Run a video streamer pipeline that mimics real-time video analysis. Take in real-time data, send it to an endpoint for single-shot object detection, and store the resulting metadata for further review.
Check out more workflow examples and reference implementations in the Dev Catalog
This video streamer pipeline shows you how you can:
- Improve performance for a real time video analytics flow on Intel platforms using Intel optimized software
- Containerize the reference workflow for easy production level deployment
- Improve video pre- and post-pocessing on both Intel CPU and GPU
- Improve AI inference speed on both an Intel CPU and GPU
For more details, visit the Video Streamer) GitHub repository.
Bare metal development system and Docker* image running locally have the same system requirements. Specify those reqirements, such as
Recommended Hardware | Precision |
---|---|
* Intel® 4th Gen Xeon® Scalable Performance processors | INT8 |
* Intel® 4th Gen Xeon® Scalable Performance processors | BF16 |
-
A Gstreamer Pipeline based multimedia framework. Gstreamer elements are chained, to create a pipeline where Gstreamer handles the flow of metadata associated with the media.
-
Uses TensorFlow for Inference. Inference is implemented as a plugin of Gstreamer.
-
OpenCV Image preprocessing (normalization, resize) and drawing Bounding box, labelling
-
VDMS stores uploaded metadata to database
-
The workflow uses BF16/INT8 precision in SPR, which speeds up the inference time using Intel® AMX, without noticeable loss in accuracy when compared to FP32 precision (using Intel® AVX-512).
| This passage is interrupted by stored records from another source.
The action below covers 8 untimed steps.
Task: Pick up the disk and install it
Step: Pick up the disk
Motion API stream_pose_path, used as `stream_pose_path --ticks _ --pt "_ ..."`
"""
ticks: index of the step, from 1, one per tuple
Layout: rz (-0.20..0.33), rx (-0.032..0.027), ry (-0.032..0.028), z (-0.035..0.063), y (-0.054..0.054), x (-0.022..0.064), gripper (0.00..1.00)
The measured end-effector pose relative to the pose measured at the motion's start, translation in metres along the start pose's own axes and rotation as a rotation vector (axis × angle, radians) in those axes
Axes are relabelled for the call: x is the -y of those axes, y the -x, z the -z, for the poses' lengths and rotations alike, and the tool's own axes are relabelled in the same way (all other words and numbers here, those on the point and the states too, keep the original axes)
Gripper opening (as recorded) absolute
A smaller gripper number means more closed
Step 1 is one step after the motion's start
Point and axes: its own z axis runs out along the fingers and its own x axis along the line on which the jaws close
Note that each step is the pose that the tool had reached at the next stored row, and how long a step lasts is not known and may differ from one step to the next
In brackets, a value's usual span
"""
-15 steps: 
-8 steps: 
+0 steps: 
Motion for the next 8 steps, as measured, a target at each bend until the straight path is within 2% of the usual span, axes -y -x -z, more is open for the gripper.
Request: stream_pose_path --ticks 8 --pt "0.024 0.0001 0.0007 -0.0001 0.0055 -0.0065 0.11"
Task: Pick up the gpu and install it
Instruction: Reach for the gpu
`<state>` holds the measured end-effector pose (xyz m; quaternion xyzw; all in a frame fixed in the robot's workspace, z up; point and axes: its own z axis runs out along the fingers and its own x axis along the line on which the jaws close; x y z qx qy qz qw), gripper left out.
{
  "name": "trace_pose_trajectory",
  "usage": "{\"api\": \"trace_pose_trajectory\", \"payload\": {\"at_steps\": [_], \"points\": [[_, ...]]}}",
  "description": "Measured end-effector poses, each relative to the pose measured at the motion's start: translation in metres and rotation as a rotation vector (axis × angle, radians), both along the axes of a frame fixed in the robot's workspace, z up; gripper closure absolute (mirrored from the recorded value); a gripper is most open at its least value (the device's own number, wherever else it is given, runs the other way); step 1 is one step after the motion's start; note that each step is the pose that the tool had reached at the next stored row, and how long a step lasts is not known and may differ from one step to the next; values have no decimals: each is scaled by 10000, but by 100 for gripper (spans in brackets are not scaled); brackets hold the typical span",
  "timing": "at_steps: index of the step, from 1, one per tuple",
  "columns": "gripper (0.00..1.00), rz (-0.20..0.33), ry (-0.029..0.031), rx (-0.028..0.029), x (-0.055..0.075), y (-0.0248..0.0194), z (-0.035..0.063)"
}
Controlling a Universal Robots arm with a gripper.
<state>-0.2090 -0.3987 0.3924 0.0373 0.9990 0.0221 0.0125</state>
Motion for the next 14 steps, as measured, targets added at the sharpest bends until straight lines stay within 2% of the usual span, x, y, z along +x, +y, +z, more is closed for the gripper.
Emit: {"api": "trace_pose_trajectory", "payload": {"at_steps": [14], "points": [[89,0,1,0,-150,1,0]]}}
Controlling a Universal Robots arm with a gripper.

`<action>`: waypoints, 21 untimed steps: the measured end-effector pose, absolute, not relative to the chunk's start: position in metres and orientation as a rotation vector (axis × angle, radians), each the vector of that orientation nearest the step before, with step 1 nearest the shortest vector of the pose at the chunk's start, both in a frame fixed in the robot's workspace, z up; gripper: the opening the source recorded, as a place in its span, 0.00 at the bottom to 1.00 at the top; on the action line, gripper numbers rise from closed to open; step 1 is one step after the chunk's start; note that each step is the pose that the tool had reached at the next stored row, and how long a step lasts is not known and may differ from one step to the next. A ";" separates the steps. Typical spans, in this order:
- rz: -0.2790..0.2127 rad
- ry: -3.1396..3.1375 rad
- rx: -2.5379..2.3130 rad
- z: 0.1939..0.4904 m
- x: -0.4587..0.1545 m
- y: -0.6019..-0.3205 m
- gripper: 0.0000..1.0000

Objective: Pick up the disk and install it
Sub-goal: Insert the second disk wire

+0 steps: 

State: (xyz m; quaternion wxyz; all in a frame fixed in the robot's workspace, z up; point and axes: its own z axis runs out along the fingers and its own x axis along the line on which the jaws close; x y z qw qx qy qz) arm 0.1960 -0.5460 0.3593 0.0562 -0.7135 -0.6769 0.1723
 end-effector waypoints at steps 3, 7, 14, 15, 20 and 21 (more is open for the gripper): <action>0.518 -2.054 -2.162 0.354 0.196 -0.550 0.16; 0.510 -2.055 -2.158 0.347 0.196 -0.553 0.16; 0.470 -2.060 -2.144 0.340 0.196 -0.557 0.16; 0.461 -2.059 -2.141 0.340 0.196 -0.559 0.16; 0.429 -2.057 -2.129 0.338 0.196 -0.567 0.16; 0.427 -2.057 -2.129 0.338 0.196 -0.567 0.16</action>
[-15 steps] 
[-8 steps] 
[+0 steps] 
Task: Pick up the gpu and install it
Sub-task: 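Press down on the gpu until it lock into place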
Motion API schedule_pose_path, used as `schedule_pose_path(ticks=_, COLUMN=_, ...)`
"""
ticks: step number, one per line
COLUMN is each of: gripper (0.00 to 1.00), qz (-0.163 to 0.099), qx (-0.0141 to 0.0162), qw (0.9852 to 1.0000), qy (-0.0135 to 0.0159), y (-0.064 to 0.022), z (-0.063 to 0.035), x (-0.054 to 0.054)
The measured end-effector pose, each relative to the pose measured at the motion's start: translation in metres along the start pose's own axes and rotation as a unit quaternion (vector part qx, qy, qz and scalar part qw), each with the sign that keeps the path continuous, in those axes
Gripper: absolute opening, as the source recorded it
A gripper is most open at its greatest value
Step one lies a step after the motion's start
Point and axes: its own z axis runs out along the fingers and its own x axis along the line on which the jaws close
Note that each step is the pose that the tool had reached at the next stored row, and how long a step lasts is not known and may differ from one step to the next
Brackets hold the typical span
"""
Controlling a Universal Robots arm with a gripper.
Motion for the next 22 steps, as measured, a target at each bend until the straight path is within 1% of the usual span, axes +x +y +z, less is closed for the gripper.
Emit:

Create a working directory for the workflow and clone the
Video Streamer repository into your working
directory.
git clone https://github.com/intel/video-streamer
cd video-streamer
git checkout v1.0.0
Download a 13MB video file from Intel® IoT DevKit github
wget https://github.com/intel-iot-devkit/sample-videos/raw/master/classroom.mp4 -O classroom.mp4
export VIDEO=$(basename $(pwd)/classroom.mp4)
mkdir models
wget https://storage.googleapis.com/intel-optimized-tensorflow/models/v1_8/ssd_resnet34_fp32_1200x1200_pretrained_model.pb -P models
wget https://storage.googleapis.com/intel-optimized-tensorflow/models/v1_8/ssd_resnet34_int8_1200x1200_pretrained_model.pb -P models
Follow these instructions to set up and run our provided Docker image. For running on bare metal, see the bare metal instructions instructions.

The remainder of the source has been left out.